Energy independence is an idiotic goal. Please stop this insanity immediately.
Energy independence means getting 100% of our energy from within the borders of the U.S.
OK. Easy solution. Outlaw all imports of energy.
Why not? At present, that would create an instant, severe energy shortage and the cost of most forms of energy and energy conservation would immediately shoot upward unless the government imposed price controls. If they did impose price controls, there would be even more severe shortages and rationing and bribes to buy energy and waste of energy by those who could get it because of its artificially cheap price.
So why not develop forms of energy other than fossil fuels?
Be my guest. There is no law against your trying to do that with your own money.
What’s that? You don’t want to use your money. You want to use my money and the money of other taxpayers.
No, thanks.
Why not?
Non-fossil fuels do not make economic sense. Not even close. There is a basic best practice of business and personal finance here.
Buy fungible goods from the lowest bidder.
Fungible means things where each one is the same as any other. A bushel of wheat is a bushel of wheat. A barrel of oil is a barrel of oil. Since they are all the same—no quality difference—you buy the cheapest. Imported oil from Canada and Latin America is cheaper than oil from anywhere else for Americans (because nearness lowers transportation costs). So we get our oil from the U.S., Canada, Mexico, Venezuela, and other Latin American countries.
Could we get more oil from within the U.S. borders?
Sure. Lift the bans on offshore drilling, ANWR drilling, and development of oil shale and such in the U.S.
Why aren’t we doing that? Because environmentalists—reds disguised as greens—hate burning fossil fuels. It’s sort of a religion with them. But they’re OK with wind and solar and geothermal.
So why don’t we use those?
Laws of physics and economics. They are extremely expensive. Those sorts of energy cost orders of magnitudes more than a barrel of oil pumped out of the ground.
Solar only makes economic sense where there is no utility electric and you can tolerate cloudy days—namely remote locations like buoys or emergency interstate highway phones. Solar also works in space. No cloudy days there.
But if you use it on earth at your home or business, you will be paying far more for electricity than if you plug into the wall. Taxpayer subsidies may hide the total actual cost from ignorant solar users, but when you add up all the money and energy it takes to produce a kilowatt of active solar electric, it makes no sense with current economics.
Ditto wind.
I do not know enough about geothermal to comment on it here. See my other web article about energy policy.

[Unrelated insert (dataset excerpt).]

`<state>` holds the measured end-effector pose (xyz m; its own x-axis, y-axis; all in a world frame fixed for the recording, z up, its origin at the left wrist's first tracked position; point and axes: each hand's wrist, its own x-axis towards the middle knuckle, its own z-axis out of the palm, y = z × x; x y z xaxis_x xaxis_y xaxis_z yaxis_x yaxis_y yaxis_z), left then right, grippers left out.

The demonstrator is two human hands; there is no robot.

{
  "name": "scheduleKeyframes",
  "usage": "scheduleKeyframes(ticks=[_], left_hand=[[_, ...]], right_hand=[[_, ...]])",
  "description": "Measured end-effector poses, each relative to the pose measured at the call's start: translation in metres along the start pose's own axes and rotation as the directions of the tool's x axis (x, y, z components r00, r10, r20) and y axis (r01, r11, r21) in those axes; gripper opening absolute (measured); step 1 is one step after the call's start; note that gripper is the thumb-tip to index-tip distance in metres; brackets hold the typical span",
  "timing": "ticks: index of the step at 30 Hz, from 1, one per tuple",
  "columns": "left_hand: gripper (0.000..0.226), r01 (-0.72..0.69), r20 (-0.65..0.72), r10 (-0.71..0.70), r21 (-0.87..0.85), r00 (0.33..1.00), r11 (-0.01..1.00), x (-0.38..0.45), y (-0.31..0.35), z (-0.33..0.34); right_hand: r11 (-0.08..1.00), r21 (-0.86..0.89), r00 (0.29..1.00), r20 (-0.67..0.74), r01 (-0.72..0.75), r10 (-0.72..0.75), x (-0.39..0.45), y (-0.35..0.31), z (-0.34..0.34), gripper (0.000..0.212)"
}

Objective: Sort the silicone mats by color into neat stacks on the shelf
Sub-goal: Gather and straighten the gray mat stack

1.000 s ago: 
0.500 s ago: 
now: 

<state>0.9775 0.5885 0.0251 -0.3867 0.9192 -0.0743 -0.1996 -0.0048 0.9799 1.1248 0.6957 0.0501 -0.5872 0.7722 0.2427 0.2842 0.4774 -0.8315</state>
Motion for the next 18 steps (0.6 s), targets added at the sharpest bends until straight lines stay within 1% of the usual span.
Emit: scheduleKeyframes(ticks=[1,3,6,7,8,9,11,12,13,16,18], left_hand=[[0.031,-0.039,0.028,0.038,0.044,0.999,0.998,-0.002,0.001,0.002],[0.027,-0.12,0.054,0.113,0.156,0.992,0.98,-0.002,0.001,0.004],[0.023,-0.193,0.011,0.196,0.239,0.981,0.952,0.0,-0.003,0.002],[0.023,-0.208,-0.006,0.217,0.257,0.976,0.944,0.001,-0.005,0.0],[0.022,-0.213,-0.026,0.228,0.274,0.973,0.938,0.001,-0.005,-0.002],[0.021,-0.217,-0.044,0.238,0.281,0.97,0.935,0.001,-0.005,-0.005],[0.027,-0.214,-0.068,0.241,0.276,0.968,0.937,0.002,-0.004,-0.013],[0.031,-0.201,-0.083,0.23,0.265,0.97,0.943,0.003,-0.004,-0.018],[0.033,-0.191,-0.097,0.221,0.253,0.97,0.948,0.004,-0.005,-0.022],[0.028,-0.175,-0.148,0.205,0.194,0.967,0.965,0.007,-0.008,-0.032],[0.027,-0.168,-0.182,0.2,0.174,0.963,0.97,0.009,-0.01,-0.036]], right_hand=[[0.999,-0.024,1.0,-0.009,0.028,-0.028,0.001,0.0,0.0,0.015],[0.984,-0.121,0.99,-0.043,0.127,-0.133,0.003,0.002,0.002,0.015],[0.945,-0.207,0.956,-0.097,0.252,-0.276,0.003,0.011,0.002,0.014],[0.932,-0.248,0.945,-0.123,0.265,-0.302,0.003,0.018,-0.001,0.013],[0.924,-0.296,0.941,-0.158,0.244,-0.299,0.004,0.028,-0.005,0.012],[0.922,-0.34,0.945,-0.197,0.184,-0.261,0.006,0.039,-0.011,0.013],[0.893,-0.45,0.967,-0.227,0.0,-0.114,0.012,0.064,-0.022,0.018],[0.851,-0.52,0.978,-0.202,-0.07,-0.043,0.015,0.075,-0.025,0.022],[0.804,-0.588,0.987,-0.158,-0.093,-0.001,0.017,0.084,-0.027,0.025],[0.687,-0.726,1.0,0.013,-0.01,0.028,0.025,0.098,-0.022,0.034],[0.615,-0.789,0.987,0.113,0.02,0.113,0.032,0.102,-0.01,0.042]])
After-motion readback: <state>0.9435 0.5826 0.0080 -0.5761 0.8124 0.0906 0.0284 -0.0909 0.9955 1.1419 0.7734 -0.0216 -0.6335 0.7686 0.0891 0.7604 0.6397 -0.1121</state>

What about the whole idea of independence?
If commodity independence is good, why just energy independence? Why not, say, banana independence, too?
I’m not sure, but I suspect we would have to build a lot of greenhouses or turn a lot of Hawaii into banana plantations to achieve banana independence. Why are we not spending billions to do that?
There is no meaningful difference between oil and bananas. We need both. The reason we seek energy independence and not banana independence is because a number of oil producing nations constantly wave their fists at us. The various banana republics do not. So what are we? 11-years old? Sticks and stones.
Ignore the Arabs and Iranians. If it makes you feel any better, their oil actually goes to Europe. Costs too much to ship it across the ocean.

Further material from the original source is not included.